The last year has been particularly interesting from a privacy perspective. As issues from geolocation tracking, to the right to be forgotten has been discussed and debated in legislatures across the United States, companies have come up with more and more methods of providing “value” to customers. The “always-on” world in which most of us now live and work provides endless opportunities for consumers to shop, communicate, socialize and even make payments. Often, the notion that these movements in the mobile world leave a trail is either pushed aside in exchange for a “lightning deal” or is forgotten in the face of the convenience offered by our connected society. The U.S. legislature, seeking to protect customers’ rights, has held a series of hearings on the question of geolocation tracking, social media sharing and a variety of other ways that people are vulnerable to having their activities monitored. Many consumer advocates operate under the belief that consumers would be outraged if their information was being tracked, monitor and used. They would simply not trade their online or mobile privacy for targeted solicitations. Or would they?
A recent report released by consulting firm KPMG might suggest otherwise. The study, titled “Consumers and Convergence 5: The Converged Lifestyle,” asked consumers about the ways in which they interact with businesses, particularly online. The responses indicate that consumers are growing increasingly comfortable with the notion of being tracked. According to the findings in the report, 52% of U.S. consumers would willingly trade their personal information and their buying and browsing history for discounts on goods and services. Furthermore, 42% of U.S. respondents would allow companies to send them advertising if they did not have to divulge any personal information. This study is interesting in that it suggests that consumers are willing to sacrifice their privacy and their valuable behavioral information if the organizations seeking it can find some common ground.
This becomes particularly important as the payments industry embarks on a new era of consumer-merchant interaction. The advent of mobile payments and e-wallets provides a wide array of opportunities for merchants to interact with customers and collect specific, behavioral information about those customers. Loyalty programs and targeted marketing activities are becoming increasingly visible, particularly as consumers have an instant connection at their disposal.

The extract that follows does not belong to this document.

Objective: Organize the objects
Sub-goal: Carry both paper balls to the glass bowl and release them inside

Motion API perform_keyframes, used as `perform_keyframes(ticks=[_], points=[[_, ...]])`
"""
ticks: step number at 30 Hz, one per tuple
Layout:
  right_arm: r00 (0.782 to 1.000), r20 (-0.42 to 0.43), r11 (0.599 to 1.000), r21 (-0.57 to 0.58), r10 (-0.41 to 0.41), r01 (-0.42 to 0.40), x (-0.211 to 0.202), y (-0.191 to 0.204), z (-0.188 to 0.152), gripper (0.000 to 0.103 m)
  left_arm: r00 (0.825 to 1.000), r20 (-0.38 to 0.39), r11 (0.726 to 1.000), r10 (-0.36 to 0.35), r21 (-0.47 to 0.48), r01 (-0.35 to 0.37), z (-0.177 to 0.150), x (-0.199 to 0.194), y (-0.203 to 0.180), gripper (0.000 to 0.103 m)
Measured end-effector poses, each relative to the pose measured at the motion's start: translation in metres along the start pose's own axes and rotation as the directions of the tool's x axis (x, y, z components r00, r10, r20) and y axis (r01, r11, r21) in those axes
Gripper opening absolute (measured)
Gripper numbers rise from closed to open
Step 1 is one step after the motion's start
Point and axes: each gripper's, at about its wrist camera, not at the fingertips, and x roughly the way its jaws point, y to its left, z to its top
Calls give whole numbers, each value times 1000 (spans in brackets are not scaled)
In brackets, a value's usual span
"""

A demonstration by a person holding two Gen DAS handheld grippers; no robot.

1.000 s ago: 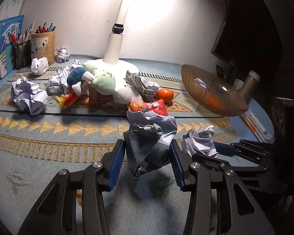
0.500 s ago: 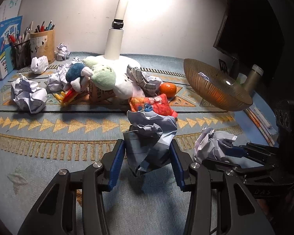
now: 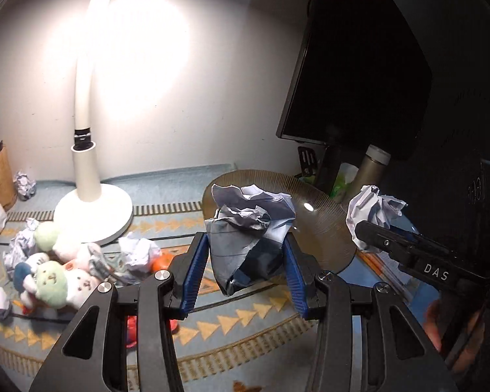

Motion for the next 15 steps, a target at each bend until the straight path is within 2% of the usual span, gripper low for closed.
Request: perform_keyframes(ticks=[2, 3, 5, 6, 7, 8, 9, 11, 15], points=[[999, -33, 998, 49, -32, 33, 13, -19, 9, 45, 999, -19, 999, -38, -18, 38, 8, 22, -8, 43], [998, -49, 997, 66, -38, 41, 20, -26, 12, 45, 999, -25, 999, -35, -16, 35, 10, 32, -13, 43], [995, -81, 996, 74, -52, 58, 33, -34, 15, 45, 999, -39, 1000, -21, -13, 21, 13, 50, -19, 53], [994, -93, 995, 76, -50, 57, 38, -38, 15, 47, 998, -53, 1000, -20, -17, 19, 14, 58, -21, 54], [994, -99, 996, 79, -42, 50, 42, -41, 14, 49, 997, -68, 999, -25, -25, 24, 16, 65, -21, 66], [995, -98, 996, 76, -36, 44, 45, -42, 13, 58, 997, -75, 999, -25, -35, 22, 16, 70, -20, 84], [994, -93, 996, 70, -51, 57, 46, -45, 12, 66, 997, -68, 999, -20, -45, 17, 14, 70, -18, 87], [991, -85, 993, 57, -101, 106, 47, -49, 8, 67, 997, -70, 999, -24, -47, 21, 10, 67, -15, 87], [993, -93, 994, 73, -77, 84, 42, -53, 0, 67, 998, -55, 998, -10, -64, 7, 0, 43, -2, 87]])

Via the Smartphone, retailers can now provide messaging to consumers based on their past purchase history. For many consumers, the Smartphone represents a more reliable communication medium than email. Particularly among the millennial generation, users are more likely to respond to text messages and push notifications than they are to respond to emails.
So, if consumers are relatively at ease with the notion of being tracked, where should organizations focus their efforts to avoid consumer concern? Two possibilities are the concepts of awareness and consent. These two principles are paramount to the notion of fair information practices. In at least two of the major stories that arose this year regarding the tracking of mobile phone users, the major area of concern was that consumers were unaware that the tracking was taking place. As an example, I have a Smartphone that provides a “find me” service in the event that the device is lost. In order to take advantage of that service, I have to enable geolocation services so that the “find me” service can locate the phone. As a user, I knowingly exchanged my geolocation information for the convenience of being able to find my expensive mobile device should I happen to misplace it. Had I not known of the information exchange requirement and instead learned of it after the fact, I would certainly feel like my privacy was violated and would likely not purchase from that app provider again.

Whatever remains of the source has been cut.